Airbnb City Selection 2026: A 7-Filter Framework for Buyers
TL;DR
Sean Rakidzich highlights that city selection is the most critical factor for Airbnb investors in 2026, surpassing elements like furniture or pricing software.
The article emphasizes verifying demand through 12 months of booked data, ensuring the 75th-percentile ADR exceeds breakeven by 15%, and notes that this filter eliminates 60% of candidate cities.
Sean recommends using a seven-filter framework to evaluate markets, prioritizing demand proof and regulation stability to avoid costly mistakes and ensure long-term profitability. By Sean Rakidzich, 155-property operator. Strategy session at rakidzich.com/book.
Market at a Glance
| Filter | Tier-One Example | Tier-Two Example |
|---|---|---|
| Median ADR (3BR) | $385 | $245 |
| Occupancy (TTM) | 58% | 64% |
| Supply growth YoY | 3% | 11% |
| Acquisition cost | $780,000 | $310,000 |
| Revenue-to-price | 10.4% | 18.4% |
| Regulation risk | Medium | High |
| Insurance options | 5+ carriers | 2 carriers |
City selection in 2026 is a proof-of-demand problem, not a vibes problem. You are not picking a city you like. You are picking a city where a customer already spends the nightly rate you need to hit your numbers, and where the supply side has not yet crushed price.
The Demand-First Mindset
What Counts as Proof
The Seven-Filter Framework
The framework is a scorecard. Each filter is pass or fail. A city has to pass all seven before you visit, offer, or wire earnest money. Skipping a filter because you like the city is the most expensive mistake in this business. Operators who deployed 155 properties across the southeast have documented this pattern in the STR market entry mistakes piece.
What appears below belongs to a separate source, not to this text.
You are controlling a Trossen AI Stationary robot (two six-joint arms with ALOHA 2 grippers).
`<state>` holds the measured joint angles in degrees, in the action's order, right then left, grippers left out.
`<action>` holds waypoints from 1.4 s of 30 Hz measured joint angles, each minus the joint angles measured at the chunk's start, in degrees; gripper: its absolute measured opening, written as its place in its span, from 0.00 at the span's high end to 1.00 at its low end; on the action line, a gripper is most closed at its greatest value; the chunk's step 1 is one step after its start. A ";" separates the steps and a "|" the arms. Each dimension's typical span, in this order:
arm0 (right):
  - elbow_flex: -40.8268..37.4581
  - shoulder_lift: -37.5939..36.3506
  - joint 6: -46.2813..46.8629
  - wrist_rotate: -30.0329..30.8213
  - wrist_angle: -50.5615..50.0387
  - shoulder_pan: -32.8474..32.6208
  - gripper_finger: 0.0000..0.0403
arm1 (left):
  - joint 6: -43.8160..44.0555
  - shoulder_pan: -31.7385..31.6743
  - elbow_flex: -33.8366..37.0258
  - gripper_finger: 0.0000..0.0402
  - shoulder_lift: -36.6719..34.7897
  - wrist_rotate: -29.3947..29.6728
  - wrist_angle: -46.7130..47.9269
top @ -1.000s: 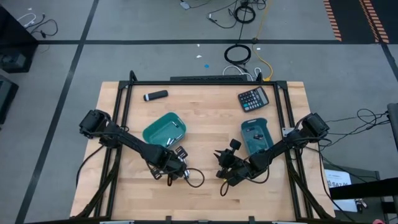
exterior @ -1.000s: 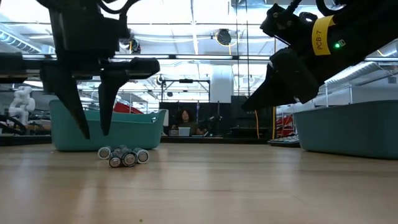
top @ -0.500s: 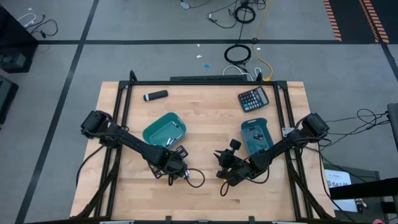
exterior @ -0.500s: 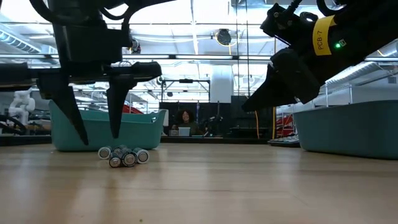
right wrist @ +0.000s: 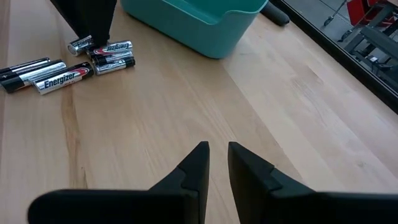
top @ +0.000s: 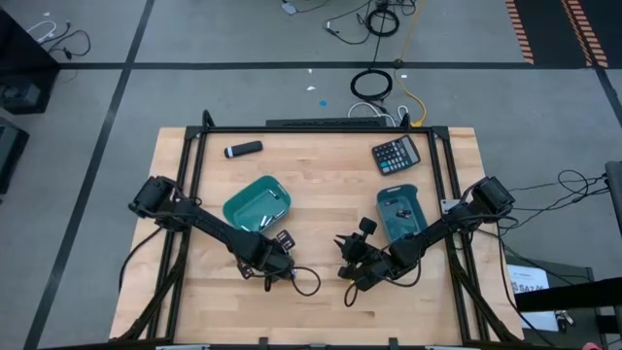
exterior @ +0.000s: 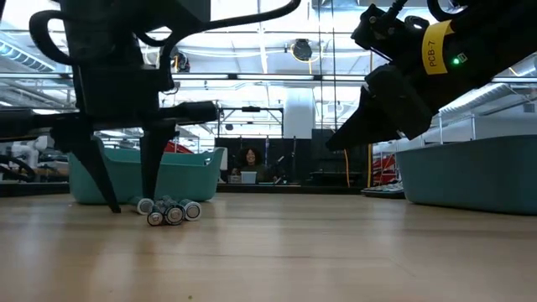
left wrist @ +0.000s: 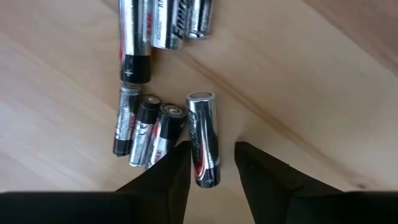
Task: Sort batteries
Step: Put the white battery into the green bin
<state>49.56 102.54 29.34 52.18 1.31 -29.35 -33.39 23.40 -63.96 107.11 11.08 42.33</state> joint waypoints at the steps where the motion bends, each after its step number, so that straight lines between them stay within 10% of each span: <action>1: 0.00 0.00 0.00 0.00 -0.01 -0.01 0.88 | 0.00 0.01 -0.08 0.64 0.34 0.11 0.03; 8: 0.00 0.00 0.00 0.00 -0.08 -0.01 0.88 | 1.15 -0.02 -0.01 0.66 1.25 -0.70 0.30; 15: 0.00 0.00 0.00 0.00 -0.17 0.01 0.88 | 4.86 0.04 0.04 0.89 1.29 -3.55 0.50; 42: 0.00 0.00 0.44 -0.78 0.63 -0.43 0.88 | 48.37 -9.87 -10.69 0.89 -18.00 10.64 36.02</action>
<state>49.56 102.54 29.78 51.41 1.94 -29.78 14.98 13.53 -74.65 89.10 21.71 78.35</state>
Each filter below has a hard number attached. Soft filters like "feels touristy" fail you in year two when occupancy drops and you find out the demand was a rumor, not a trend.
Run every candidate city through the full list. No exceptions.
The Seven-Filter Scorecard
- Demand proof. 40+ active comps in your bedroom tier with median RevPAN above your breakeven plus 15%.
- Regulation stability. No pending ordinance, cap, or ballot measure within 24 months. Dallas in 2023 is the cautionary tale.
- Permit path. A written, predictable path to a legal STR permit in under 90 days. Not a lottery. Not a waitlist.
- Supply velocity. Active listing count growing under 8% year-over-year. Above 15% and you are buying into a glut.
- ADR-to-price ratio. Annual revenue at 65% occupancy equals 14% or more of all-in acquisition cost.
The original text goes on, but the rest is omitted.